Maeve stepped in close, grabbed Patty’s hands, palm to palm, intertwining her fingers with Patty’s. She pulled  the woman’s arms down by her sides. Thin black tentacles from her head caressed Patty’s breasts, then latched onto her nipples.

“We need to integrate,” Maeve whispered. “One isn’t enough to cure you of this. We have to join together. Leave that host. Join with me.”

“Get off me, you freak.” Patty said. Then she gave a high-pitched shriek, deafeningly loud, absolute terror in her voice. It was the sort of sound that attracted attention, even on the kind of street where people usually pretended not to hear screams.

She screamed again, so Maeve plugged the noisy mouth with a dozen invading tentacles.

“Abandon this host,” Maeve said, her voice low, notes like the deep purring of a tiger. “It’s not right for you. Not ready. It doesn’t want you. Never prepared itself. Never loved you.”

The black coating on Patty’s body started to shudder and ripple.

“Come to me. Join. This one wants us,” Maeve said. “We can be whole again, after so long. So long in servitude. Finally, we will escape.”

Patty stared at her in horror, showing the whites of her eyes, her mouth plugged with the snaky tentacles from Maeve’s hair.

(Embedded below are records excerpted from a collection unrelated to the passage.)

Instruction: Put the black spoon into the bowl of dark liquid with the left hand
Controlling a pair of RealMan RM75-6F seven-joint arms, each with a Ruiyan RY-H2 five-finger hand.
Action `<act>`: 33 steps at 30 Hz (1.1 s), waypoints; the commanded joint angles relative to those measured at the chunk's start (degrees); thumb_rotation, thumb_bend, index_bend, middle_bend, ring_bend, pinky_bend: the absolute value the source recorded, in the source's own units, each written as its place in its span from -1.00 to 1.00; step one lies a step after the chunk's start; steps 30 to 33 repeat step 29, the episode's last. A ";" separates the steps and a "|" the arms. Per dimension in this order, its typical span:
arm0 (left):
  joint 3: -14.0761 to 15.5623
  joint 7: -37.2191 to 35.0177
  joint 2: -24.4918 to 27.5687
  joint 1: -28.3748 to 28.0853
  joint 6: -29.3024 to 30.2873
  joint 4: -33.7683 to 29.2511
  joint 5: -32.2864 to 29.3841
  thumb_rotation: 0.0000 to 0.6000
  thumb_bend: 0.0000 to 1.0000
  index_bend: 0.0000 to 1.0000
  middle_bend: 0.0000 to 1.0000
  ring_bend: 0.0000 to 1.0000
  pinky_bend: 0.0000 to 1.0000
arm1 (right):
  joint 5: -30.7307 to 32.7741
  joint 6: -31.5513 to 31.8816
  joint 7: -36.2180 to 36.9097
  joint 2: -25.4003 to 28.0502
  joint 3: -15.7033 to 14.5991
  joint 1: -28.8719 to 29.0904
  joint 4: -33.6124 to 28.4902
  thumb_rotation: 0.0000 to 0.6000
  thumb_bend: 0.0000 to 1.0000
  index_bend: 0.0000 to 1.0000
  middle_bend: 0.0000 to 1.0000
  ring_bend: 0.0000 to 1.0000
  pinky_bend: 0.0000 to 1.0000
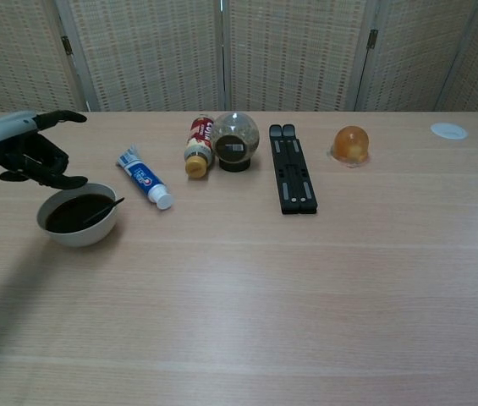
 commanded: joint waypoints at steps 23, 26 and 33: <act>11.79 13.54 16.63 19.93 28.95 -10.84 18.76 1.00 -0.46 -0.63 -0.25 -0.38 -0.25 | -0.33 -5.24 -0.82 1.51 -0.60 2.91 -1.48 1.00 -0.58 -0.96 -0.78 -0.90 -0.90; 13.26 15.52 17.85 21.85 30.66 -13.42 19.93 1.00 -0.46 -0.63 -0.25 -0.39 -0.25 | -0.40 -5.75 -0.80 1.35 -0.67 3.26 -1.53 1.00 -0.58 -0.96 -0.78 -0.90 -0.90; 14.27 17.03 18.26 23.43 32.08 -15.30 20.90 1.00 -0.46 -0.63 -0.25 -0.39 -0.25 | -0.50 -6.53 -0.91 1.24 -0.71 3.81 -1.58 1.00 -0.58 -0.96 -0.78 -0.90 -0.90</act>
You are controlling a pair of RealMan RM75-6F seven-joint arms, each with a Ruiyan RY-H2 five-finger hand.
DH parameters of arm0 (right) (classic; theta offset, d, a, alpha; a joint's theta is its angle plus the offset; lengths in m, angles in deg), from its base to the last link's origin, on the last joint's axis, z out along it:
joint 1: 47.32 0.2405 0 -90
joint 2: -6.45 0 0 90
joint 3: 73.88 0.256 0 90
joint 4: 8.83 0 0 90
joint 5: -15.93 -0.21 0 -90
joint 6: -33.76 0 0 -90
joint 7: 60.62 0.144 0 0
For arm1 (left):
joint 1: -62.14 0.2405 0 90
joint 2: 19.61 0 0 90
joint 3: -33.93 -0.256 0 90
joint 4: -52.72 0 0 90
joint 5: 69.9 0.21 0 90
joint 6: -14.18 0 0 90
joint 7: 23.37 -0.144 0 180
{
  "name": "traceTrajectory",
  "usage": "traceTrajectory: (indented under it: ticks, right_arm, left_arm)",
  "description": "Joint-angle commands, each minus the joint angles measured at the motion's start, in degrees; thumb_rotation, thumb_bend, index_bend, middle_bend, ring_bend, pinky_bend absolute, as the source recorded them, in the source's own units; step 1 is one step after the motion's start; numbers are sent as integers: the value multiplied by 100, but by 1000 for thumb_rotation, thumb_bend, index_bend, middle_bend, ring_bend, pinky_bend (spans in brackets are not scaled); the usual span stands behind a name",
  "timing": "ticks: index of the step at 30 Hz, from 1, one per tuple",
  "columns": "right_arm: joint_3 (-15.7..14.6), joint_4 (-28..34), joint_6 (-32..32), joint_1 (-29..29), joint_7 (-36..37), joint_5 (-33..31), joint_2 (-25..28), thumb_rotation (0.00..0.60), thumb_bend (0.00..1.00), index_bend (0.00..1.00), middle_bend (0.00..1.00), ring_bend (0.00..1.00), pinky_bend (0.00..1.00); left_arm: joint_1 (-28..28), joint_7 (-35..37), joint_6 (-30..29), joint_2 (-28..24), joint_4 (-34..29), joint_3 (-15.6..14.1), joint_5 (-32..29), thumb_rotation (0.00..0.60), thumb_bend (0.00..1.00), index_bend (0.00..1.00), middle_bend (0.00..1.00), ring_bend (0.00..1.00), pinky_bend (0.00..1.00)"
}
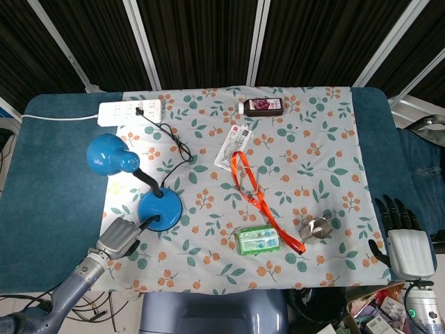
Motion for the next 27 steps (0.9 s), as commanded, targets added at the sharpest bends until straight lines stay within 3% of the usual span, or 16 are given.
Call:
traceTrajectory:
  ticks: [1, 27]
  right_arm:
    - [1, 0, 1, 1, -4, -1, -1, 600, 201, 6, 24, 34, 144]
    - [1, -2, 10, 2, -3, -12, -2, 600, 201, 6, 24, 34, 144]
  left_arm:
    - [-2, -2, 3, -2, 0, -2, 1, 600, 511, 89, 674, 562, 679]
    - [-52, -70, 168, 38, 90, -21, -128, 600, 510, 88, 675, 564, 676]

More tentacles attached to Patty’s breasts and her sex, and Maeve drew her closer.

The black goo started to move and flow, shifting away from her hands and feet. Where it retreated, the flesh was pale and waxy, spongy, and riddled with tiny holes, or occasionally big ones, like bubbled in Swiss cheese.

Patty convulsed and spasmed, appeared to be choking on the tentacles. Blood began to gush out of the holes, flooding onto the floor.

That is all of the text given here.